__Work task__. Copy each line of the records that contains the word "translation".

__Provided data__.

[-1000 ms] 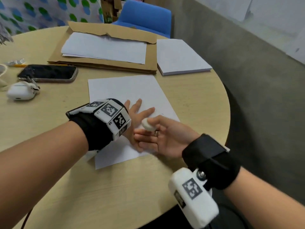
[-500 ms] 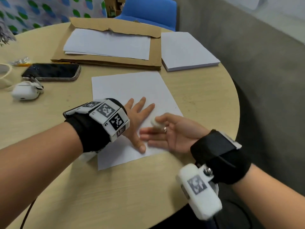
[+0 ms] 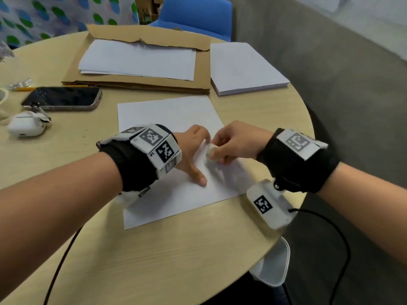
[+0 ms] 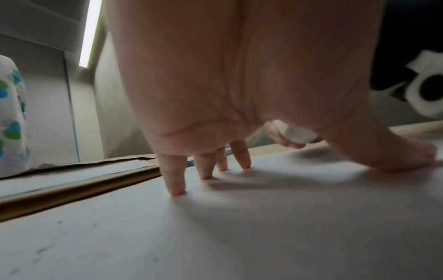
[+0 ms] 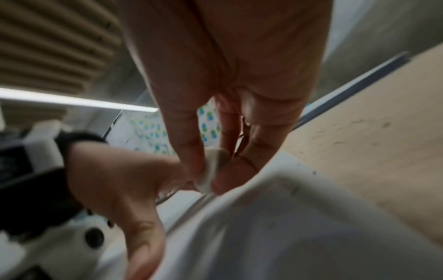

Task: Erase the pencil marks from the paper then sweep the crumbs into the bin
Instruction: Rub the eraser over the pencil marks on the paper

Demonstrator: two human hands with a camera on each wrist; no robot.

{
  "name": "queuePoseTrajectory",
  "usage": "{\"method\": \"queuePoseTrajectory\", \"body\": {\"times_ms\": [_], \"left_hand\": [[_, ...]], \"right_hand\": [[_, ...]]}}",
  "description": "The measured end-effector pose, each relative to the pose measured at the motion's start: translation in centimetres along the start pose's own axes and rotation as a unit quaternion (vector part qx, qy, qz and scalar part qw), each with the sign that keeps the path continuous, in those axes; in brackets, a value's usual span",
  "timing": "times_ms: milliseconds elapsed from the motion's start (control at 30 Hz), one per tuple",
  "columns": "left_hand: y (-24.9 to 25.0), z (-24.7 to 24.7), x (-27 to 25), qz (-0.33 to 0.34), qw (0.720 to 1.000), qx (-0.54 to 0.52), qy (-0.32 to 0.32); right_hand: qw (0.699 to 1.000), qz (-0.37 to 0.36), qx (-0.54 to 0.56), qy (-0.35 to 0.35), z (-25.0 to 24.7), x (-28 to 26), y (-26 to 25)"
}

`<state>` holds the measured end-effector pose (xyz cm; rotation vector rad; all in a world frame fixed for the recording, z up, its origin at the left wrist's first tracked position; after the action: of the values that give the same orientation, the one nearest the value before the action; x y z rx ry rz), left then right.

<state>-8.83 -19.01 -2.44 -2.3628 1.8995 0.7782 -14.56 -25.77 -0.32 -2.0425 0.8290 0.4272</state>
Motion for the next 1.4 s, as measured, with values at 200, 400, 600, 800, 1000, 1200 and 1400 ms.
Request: {"method": "queuePoseTrajectory", "body": {"times_ms": [200,400,600,800,1000,1200,1400], "left_hand": [[-0.1,1.0,0.2,0.014,0.998,0.026,-0.059],[-0.1,1.3,0.3,0.004,0.994,0.066,-0.083],[-0.1,1.3,0.3,0.009,0.995,0.065,-0.074],[-0.1,1.2,0.3,-0.001,0.993,0.083,-0.081],[-0.2,1.3,0.2,-0.001,0.994,0.078,-0.076],[0.0,1.2,0.2,-0.002,0.993,0.084,-0.077],[-0.2,1.3,0.2,-0.003,0.994,0.071,-0.077]], "right_hand": [[0.989,0.001,-0.139,0.047,0.0,0.4,-0.8],[0.977,0.010,-0.210,-0.019,1.9,-1.0,0.0],[0.989,-0.011,-0.132,0.069,0.7,-0.5,-0.3],[0.987,-0.021,-0.150,0.052,1.2,-1.1,0.1],[0.968,-0.066,-0.221,0.095,0.7,-1.3,0.0],[0.968,-0.030,-0.246,0.040,1.0,-1.0,-0.2],[0.965,-0.058,-0.245,0.074,0.5,-1.1,-0.1]]}}
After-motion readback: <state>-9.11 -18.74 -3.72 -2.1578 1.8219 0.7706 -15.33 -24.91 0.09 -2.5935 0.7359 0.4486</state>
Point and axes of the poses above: each hand's wrist, its own x-axis towards the middle knuckle, its own z-axis out of the palm, y = z × x, the point moved 8 cm from there along x, towards the middle knuckle, and after that the axes turned 12 degrees about z, right-handed, at the moved point
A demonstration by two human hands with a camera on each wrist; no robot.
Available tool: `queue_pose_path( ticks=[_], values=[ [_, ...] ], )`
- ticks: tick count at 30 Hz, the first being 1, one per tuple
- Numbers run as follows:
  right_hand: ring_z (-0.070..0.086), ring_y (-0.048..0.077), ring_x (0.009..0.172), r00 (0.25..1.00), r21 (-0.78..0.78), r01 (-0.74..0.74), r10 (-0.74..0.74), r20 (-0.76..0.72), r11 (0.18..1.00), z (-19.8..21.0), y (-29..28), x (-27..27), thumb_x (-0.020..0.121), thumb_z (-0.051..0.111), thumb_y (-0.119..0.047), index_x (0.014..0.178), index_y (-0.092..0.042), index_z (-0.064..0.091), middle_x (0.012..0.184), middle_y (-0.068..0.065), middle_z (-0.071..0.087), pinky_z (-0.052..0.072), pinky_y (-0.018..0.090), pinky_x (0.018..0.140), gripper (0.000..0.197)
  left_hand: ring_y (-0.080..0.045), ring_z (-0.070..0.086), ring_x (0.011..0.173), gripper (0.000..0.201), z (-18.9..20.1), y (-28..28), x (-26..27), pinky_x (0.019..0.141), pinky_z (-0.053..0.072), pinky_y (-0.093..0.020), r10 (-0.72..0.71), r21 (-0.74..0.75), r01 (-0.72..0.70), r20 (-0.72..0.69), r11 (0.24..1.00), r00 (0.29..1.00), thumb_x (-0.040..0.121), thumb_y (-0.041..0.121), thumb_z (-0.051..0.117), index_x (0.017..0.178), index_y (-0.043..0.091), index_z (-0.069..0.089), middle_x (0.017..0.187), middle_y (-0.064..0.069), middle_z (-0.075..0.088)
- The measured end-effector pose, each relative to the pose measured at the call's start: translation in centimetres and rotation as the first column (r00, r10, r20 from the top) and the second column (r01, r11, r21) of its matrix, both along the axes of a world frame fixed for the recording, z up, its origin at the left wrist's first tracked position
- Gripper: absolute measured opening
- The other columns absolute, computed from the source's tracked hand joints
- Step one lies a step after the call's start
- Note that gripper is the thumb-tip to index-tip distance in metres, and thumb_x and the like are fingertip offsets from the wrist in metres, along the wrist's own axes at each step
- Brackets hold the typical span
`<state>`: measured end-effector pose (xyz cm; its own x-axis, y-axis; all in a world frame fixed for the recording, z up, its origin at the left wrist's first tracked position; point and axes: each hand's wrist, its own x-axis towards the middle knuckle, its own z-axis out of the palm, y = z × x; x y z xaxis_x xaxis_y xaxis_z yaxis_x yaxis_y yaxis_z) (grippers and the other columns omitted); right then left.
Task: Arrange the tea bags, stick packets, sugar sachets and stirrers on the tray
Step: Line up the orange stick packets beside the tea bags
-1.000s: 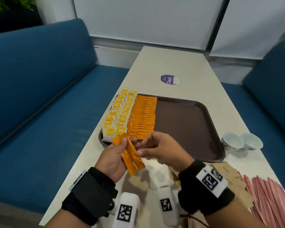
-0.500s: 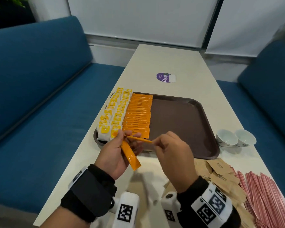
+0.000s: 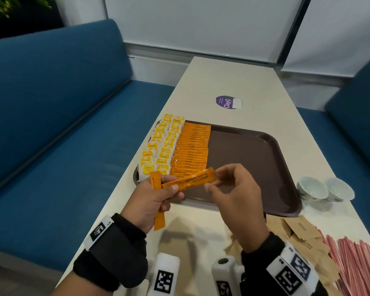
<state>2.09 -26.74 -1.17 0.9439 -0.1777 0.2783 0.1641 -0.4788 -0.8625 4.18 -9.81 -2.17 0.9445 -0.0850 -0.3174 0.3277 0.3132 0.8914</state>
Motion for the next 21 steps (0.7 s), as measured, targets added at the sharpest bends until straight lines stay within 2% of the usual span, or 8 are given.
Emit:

__Solution to the problem__.
  "description": "The measured end-effector pose, each relative to the pose measured at the motion's start: translation in centimetres along the start pose's own axes and rotation as a unit quaternion (vector part qx, qy, qz and scalar part qw), each with the sign that keeps the path continuous, in those axes; in brackets, a value's usual span",
- The measured end-effector pose, each relative to the pose measured at the call's start: translation in centimetres and rotation as the first column (r00, r10, r20 from the top) and the second column (r01, r11, r21) of its matrix, both along the axes of a world frame fixed for the recording, z up, its origin at the left wrist's first tracked position

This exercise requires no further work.